A Gallup poll of 2017 showed 3 in 4 customers in Mexico were either indifferent or unhappy with their bank. Addressing this gap, fintech firms are creating solutions to provide a more satisfactory banking experience, while facilitating financial inclusion opportunities for people who have not previously had access to banking.
Finnovista.com reports that the last 12 months have seen the emergence of 125 new Fintech startups in Mexico. This increasing number strengthens the country’s position as one of the main fintech ecosystems in Latin America, mainly by the growth in the following segments: Enterprise Technologies for Financial Institutions, Trading & Capital Markets, Wealth Management and Alternative Scoring, Identity and Fraud.
In fact, as reported in the Financial Times, fintech startup accelerator Finnovista predicted that new financial companies has the potential of taking over 30 percent of Mexico’s banking market in the next ten years.
According to Reuters, this has been underpinned by the Mexican government’s new Fintech Law which ushers in regulations and transparency into the sector. The new Fintech Law, approved by Mexico’s lower house of Congress in March this year aims to promote financial stability and in turn, put a stop to money laundering. The bill was approved by the Mexican Senate at the end of 2017, but is awaiting President Enrique Pena Nieto’s signature.
The law will provide assurance and better awareness when it comes to crowdfunding and the rules around cryptocurrencies, like bitcoin. It also permits open banks and sharing of data by financial institutions through public application programming interfaces, more commonly known as APIs.
We take a look at the impact of the new Fintech Law
Transactions involving virtual currencies (cryptocurrencies) now fall under the new Fintech Law. Additionally, FTIs may only operate with virtual assets authorized by the Mexican Central Bank (Banco de México), according to conditions and regulations specified by the bank.

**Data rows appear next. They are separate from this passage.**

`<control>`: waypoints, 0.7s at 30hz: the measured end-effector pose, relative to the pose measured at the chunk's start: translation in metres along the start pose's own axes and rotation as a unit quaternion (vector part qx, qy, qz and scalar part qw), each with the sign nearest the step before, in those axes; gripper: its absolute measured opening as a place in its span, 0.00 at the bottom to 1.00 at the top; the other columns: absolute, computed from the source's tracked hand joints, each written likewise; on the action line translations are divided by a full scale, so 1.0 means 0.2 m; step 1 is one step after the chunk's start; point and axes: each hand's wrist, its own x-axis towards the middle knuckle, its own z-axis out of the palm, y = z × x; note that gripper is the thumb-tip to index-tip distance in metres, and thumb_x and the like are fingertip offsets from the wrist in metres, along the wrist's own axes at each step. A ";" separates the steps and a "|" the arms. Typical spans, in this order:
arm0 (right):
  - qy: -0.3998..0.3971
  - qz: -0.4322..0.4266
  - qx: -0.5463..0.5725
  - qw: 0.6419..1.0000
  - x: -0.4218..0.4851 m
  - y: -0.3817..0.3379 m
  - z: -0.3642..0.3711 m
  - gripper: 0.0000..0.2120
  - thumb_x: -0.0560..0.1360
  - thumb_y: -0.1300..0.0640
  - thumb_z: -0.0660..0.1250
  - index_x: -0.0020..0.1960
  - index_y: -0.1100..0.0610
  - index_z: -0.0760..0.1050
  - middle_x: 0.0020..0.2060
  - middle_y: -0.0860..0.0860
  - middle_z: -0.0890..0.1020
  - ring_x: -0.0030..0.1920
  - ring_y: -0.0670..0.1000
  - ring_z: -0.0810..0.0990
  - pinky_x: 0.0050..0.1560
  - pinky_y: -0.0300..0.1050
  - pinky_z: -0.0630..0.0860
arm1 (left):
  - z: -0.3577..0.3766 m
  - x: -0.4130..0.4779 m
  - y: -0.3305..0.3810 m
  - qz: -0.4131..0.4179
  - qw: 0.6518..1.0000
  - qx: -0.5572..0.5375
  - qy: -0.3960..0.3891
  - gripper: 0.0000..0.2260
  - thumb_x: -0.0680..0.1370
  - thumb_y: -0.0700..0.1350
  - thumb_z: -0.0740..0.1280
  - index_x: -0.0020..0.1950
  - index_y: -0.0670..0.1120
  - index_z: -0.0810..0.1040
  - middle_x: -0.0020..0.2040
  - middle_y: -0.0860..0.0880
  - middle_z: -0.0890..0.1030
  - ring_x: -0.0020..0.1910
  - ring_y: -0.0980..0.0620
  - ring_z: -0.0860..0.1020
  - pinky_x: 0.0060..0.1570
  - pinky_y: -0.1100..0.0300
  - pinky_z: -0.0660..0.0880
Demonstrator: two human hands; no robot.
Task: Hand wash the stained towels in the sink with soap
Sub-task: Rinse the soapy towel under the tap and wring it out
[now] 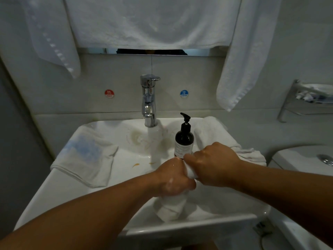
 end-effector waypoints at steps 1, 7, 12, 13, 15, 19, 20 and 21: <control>0.011 0.000 0.003 1.000 0.00 0.01 0.02 0.21 0.56 0.49 0.82 0.40 0.53 0.74 0.25 0.48 0.79 0.19 0.52 0.74 0.26 0.40 0.59 | 0.00 0.00 0.00 -0.004 1.000 -0.004 -0.003 0.10 0.71 0.43 0.74 0.52 0.47 0.81 0.44 0.51 0.82 0.41 0.53 0.80 0.37 0.62 0.74; 0.003 0.048 0.055 0.997 0.01 0.06 0.01 0.15 0.67 0.43 0.74 0.50 0.47 0.77 0.37 0.48 0.84 0.34 0.54 0.83 0.36 0.43 0.68 | -0.07 0.00 -0.02 0.026 0.999 0.018 0.003 0.19 0.68 0.55 0.79 0.56 0.53 0.82 0.48 0.54 0.84 0.46 0.54 0.83 0.44 0.60 0.79; -0.049 0.061 0.102 0.992 0.00 0.08 -0.05 0.18 0.70 0.41 0.69 0.58 0.44 0.76 0.47 0.45 0.82 0.45 0.49 0.81 0.47 0.46 0.76 | -0.15 0.00 -0.07 0.048 0.994 0.097 0.023 0.11 0.67 0.51 0.78 0.47 0.54 0.82 0.43 0.52 0.83 0.42 0.50 0.82 0.43 0.54 0.80; -0.085 0.054 0.125 0.987 0.00 0.08 -0.07 0.20 0.70 0.38 0.69 0.59 0.43 0.75 0.48 0.44 0.81 0.46 0.48 0.80 0.49 0.46 0.77 | -0.14 0.00 -0.07 0.062 0.989 0.127 0.032 0.11 0.68 0.48 0.77 0.48 0.53 0.82 0.44 0.50 0.83 0.42 0.49 0.81 0.42 0.54 0.80; -0.166 0.056 0.159 0.972 0.03 0.09 -0.13 0.23 0.68 0.32 0.68 0.56 0.44 0.78 0.47 0.44 0.80 0.46 0.47 0.79 0.49 0.48 0.78 | -0.12 0.00 -0.08 0.080 0.984 0.155 0.048 0.13 0.70 0.45 0.75 0.54 0.52 0.81 0.47 0.50 0.83 0.43 0.49 0.81 0.44 0.54 0.80; -0.247 0.077 0.147 0.955 0.15 0.14 -0.18 0.23 0.63 0.31 0.74 0.46 0.49 0.79 0.42 0.46 0.80 0.43 0.49 0.78 0.45 0.48 0.78 | -0.09 0.01 -0.08 0.122 0.969 0.183 0.114 0.15 0.72 0.47 0.72 0.59 0.53 0.80 0.50 0.50 0.84 0.45 0.50 0.82 0.46 0.55 0.81; -0.270 0.089 0.174 0.943 0.16 0.13 -0.16 0.21 0.65 0.35 0.76 0.49 0.49 0.80 0.44 0.47 0.81 0.45 0.50 0.79 0.47 0.48 0.79 | -0.09 0.01 -0.08 0.129 0.964 0.191 0.133 0.14 0.73 0.47 0.71 0.59 0.53 0.80 0.50 0.50 0.84 0.45 0.51 0.82 0.46 0.56 0.80; -0.301 0.105 0.207 0.925 0.17 0.11 -0.14 0.20 0.67 0.40 0.77 0.53 0.49 0.80 0.46 0.48 0.83 0.45 0.52 0.81 0.49 0.47 0.80 | -0.08 0.01 -0.07 0.131 0.961 0.195 0.144 0.13 0.74 0.48 0.71 0.58 0.53 0.81 0.49 0.50 0.85 0.45 0.51 0.82 0.45 0.57 0.80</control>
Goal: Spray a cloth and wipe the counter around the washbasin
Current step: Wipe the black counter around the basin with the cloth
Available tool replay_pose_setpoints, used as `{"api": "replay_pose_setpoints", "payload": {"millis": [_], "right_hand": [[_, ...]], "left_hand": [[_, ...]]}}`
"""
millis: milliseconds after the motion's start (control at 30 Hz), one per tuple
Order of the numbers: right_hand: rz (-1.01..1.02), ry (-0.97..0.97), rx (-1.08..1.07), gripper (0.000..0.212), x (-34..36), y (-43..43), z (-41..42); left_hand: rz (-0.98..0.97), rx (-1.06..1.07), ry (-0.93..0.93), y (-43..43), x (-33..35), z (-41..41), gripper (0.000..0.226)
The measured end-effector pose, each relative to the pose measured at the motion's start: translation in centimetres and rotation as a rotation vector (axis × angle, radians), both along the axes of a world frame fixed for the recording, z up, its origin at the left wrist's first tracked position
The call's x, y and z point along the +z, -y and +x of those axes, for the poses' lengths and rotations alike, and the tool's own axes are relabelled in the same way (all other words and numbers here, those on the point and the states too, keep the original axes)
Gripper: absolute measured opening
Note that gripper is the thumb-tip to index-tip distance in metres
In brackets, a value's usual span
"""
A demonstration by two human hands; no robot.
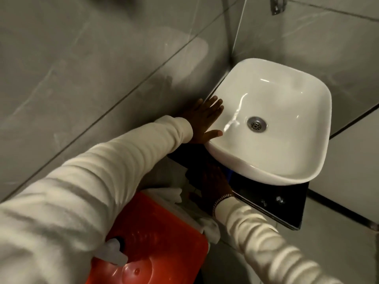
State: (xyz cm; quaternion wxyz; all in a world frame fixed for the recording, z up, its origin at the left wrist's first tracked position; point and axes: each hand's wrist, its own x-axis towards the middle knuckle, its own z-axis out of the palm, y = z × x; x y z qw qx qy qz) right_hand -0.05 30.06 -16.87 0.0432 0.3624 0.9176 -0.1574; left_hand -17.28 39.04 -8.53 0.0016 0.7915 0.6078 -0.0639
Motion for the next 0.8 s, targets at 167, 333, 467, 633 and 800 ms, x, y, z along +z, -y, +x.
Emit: {"api": "replay_pose_setpoints", "payload": {"millis": [167, 333, 467, 633, 800], "right_hand": [[0.072, 0.091, 0.135, 0.094, 0.0, -0.1, 4.2], [0.094, 0.021, 0.049, 0.097, -0.2, -0.3, 4.3], [0.014, -0.001, -0.093, 0.094, -0.3, -0.6, 0.0], [0.052, 0.056, 0.027, 0.089, -0.7, -0.5, -0.2], [0.100, 0.089, 0.076, 0.095, -1.2, 0.4, 7.9]], "left_hand": [[-0.009, 0.028, -0.006, 0.4, 0.0, -0.3, 0.081], [0.058, 0.021, 0.007, 0.6, -0.1, 0.0, 0.079], [0.117, -0.008, 0.019, 0.6, -0.4, 0.4, 0.077], [0.093, 0.025, 0.074, 0.5, -0.5, 0.7, 0.078], [0.082, 0.093, 0.071, 0.6, -0.7, 0.9, 0.076]]}}
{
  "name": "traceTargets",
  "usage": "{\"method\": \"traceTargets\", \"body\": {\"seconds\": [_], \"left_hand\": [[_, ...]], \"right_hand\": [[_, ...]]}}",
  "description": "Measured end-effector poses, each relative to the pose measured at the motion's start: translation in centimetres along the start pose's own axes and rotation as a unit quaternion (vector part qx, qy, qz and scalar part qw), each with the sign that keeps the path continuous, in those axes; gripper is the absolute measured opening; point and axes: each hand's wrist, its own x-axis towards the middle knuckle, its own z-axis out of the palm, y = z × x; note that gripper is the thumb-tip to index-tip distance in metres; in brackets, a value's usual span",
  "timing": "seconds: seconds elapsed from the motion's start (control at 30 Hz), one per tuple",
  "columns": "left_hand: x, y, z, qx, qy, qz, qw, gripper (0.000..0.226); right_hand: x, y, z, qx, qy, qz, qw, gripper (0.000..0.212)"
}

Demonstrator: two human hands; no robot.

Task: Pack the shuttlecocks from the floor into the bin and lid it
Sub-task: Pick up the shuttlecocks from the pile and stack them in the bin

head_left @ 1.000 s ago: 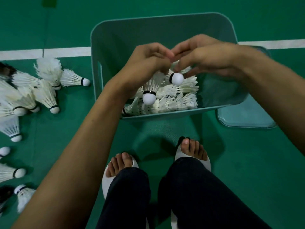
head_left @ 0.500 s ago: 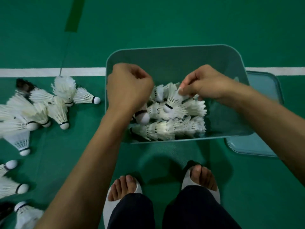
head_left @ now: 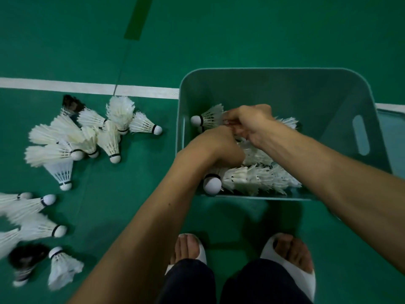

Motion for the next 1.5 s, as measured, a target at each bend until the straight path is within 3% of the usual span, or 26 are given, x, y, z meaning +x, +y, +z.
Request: {"method": "traceTargets", "body": {"seconds": [0.47,0.73,0.87,0.97,1.07,1.2,1.33,1.43,1.5], "left_hand": [[1.4,-1.1,1.0,0.034,0.026,-0.013,0.999,0.025],[1.5,-0.8,1.4,0.020,0.058,-0.003,0.998,0.022],[1.3,-0.9,2.3,0.007,0.078,-0.003,0.997,0.019],[1.4,-0.8,2.1,-0.045,0.097,-0.002,0.994,0.013],[1.3,-0.5,2.0,-0.182,0.149,0.013,0.972,0.015],[1.4,0.2,1.6,-0.367,0.174,-0.010,0.914,0.015],[1.8,1.0,1.1,-0.458,0.174,-0.028,0.871,0.015],[1.4,1.4,1.1,-0.484,0.174,-0.028,0.857,0.014],[0.9,1.4,0.7,-0.532,0.150,-0.016,0.833,0.016]], "right_hand": [[0.6,0.8,0.5,-0.069,0.073,-0.073,0.992,0.009],[0.8,-0.1,-0.7,0.000,-0.029,0.015,0.999,0.018],[0.8,0.5,-1.4,-0.142,-0.019,-0.076,0.987,0.033],[-0.2,0.0,-1.9,-0.179,-0.005,-0.132,0.975,0.043],[-1.9,-0.8,-3.5,-0.139,0.000,-0.133,0.981,0.033],[-4.0,-1.0,-6.9,-0.102,-0.116,-0.100,0.983,0.013],[-4.6,-0.3,-8.5,-0.095,-0.284,-0.076,0.951,0.030],[-4.1,-0.4,-8.7,-0.088,-0.328,-0.100,0.935,0.037],[-3.9,-0.7,-8.7,-0.096,-0.346,-0.096,0.928,0.027]]}}
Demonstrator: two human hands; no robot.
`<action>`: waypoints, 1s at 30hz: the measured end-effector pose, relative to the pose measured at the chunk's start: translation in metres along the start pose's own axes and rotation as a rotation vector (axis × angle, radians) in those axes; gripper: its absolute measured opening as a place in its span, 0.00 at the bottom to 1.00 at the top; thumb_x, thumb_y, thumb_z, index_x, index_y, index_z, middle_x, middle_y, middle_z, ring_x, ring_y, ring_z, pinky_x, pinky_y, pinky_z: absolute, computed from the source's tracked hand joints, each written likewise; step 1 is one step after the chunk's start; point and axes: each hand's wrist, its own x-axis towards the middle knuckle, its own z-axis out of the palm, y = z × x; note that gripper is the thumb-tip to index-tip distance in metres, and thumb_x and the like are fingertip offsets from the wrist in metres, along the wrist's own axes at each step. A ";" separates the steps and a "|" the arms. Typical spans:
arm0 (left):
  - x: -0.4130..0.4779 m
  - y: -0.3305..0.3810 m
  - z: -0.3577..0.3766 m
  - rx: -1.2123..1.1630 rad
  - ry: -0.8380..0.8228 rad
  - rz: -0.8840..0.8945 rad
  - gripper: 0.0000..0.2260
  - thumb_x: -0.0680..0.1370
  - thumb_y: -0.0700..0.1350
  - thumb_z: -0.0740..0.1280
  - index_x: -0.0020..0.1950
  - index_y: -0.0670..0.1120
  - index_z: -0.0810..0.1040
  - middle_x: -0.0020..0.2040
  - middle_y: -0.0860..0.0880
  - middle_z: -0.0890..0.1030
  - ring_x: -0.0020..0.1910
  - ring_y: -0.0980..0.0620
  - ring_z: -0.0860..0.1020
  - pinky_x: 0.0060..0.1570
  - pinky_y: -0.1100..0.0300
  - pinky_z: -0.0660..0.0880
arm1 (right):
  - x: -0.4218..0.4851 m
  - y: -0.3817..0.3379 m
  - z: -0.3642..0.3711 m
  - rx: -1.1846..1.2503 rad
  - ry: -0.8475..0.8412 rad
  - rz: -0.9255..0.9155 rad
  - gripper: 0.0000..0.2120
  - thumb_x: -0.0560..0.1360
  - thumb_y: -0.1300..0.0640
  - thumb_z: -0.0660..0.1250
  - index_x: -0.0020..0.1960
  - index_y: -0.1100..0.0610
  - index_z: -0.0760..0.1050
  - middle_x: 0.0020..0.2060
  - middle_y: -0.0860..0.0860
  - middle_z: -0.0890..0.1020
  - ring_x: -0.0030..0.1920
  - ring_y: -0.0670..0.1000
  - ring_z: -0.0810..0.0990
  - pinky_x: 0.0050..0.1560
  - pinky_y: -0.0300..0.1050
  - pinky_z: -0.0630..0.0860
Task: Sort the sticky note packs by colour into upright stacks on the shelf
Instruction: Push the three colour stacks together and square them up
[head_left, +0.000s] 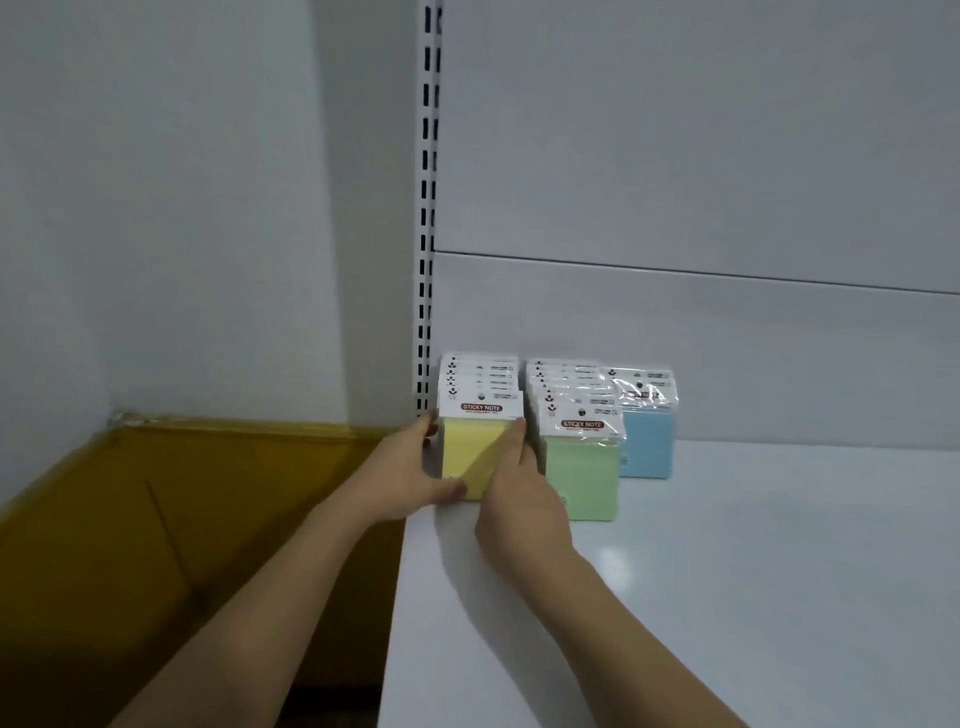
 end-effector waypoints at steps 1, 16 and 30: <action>0.002 -0.002 0.000 -0.014 -0.016 0.011 0.42 0.65 0.54 0.78 0.74 0.53 0.62 0.69 0.54 0.72 0.66 0.54 0.71 0.66 0.54 0.69 | 0.002 -0.001 0.001 -0.031 0.024 0.001 0.42 0.77 0.63 0.61 0.76 0.62 0.32 0.73 0.58 0.59 0.63 0.58 0.73 0.57 0.49 0.72; 0.003 -0.005 0.013 0.078 0.219 0.048 0.26 0.70 0.52 0.74 0.67 0.55 0.71 0.59 0.53 0.81 0.57 0.52 0.79 0.56 0.52 0.77 | 0.022 -0.009 0.003 -0.280 0.170 -0.060 0.31 0.77 0.65 0.58 0.75 0.62 0.47 0.57 0.58 0.73 0.50 0.57 0.81 0.37 0.45 0.68; 0.001 0.015 0.020 0.201 0.267 -0.086 0.21 0.73 0.52 0.70 0.65 0.53 0.70 0.55 0.50 0.81 0.49 0.48 0.78 0.46 0.54 0.78 | 0.011 0.000 -0.028 -0.086 0.194 -0.144 0.30 0.76 0.62 0.61 0.75 0.56 0.52 0.60 0.57 0.74 0.53 0.60 0.78 0.43 0.48 0.69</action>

Through prior authorization of the Mexican Central Bank, banking institutions can transact using virtual assets, controlled by enabling regulation determined by the Mexican Central Bank.
The Fintech Law allows for the establishment of a framework where fintechs can offer financial services through technological tools or media which can be implemented by using existing infrastructures (typically known as regulatory sandbox) and operating within parameters of specified terms and conditions.
Application Programming Interfaces (APIs)
The Fintech Law requires Financial Entities and FTIs, among others, to establish application programming interfaces (“APIs”) to create an integrated network of connectivity, enabling access to interfaces developed or managed by other Financial Entities and FTIs (with the prior consent of users). According to Finnovista.com, their purpose is to share users’ open financial, aggregate and transactional data, which would not constitute a violation of financial secrecy obligations. Corresponding supervisory commissions will regulate this by authorizing access and fees to be charged by Financial Entities and FTIs for the exchange of such information through APIs, preventing these fees from becoming entry barriers.
Automated Investment Advice (Robo Advisors)
Advice, based on mathematical rules and algorithms, will be a part of the financial technology reform, the Mexican Securities Market Law was amended to allow automated investment and asset management advice which will be regulated by special rules.
The result is increased transparency through regulations while opening up opportunities of financial inclusion through new fintech offerings. As the Mexican fintech market continues to mature and expand, playing an increasingly significant role in LatAm financial sector, Mexico’s Fintech law can form an important part of the overall financial ecosystem, changing the playground of Mexico’s finance industry, while using technology and innovation as the starting point in providing financial inclusion as a means of eradicating poverty in the country.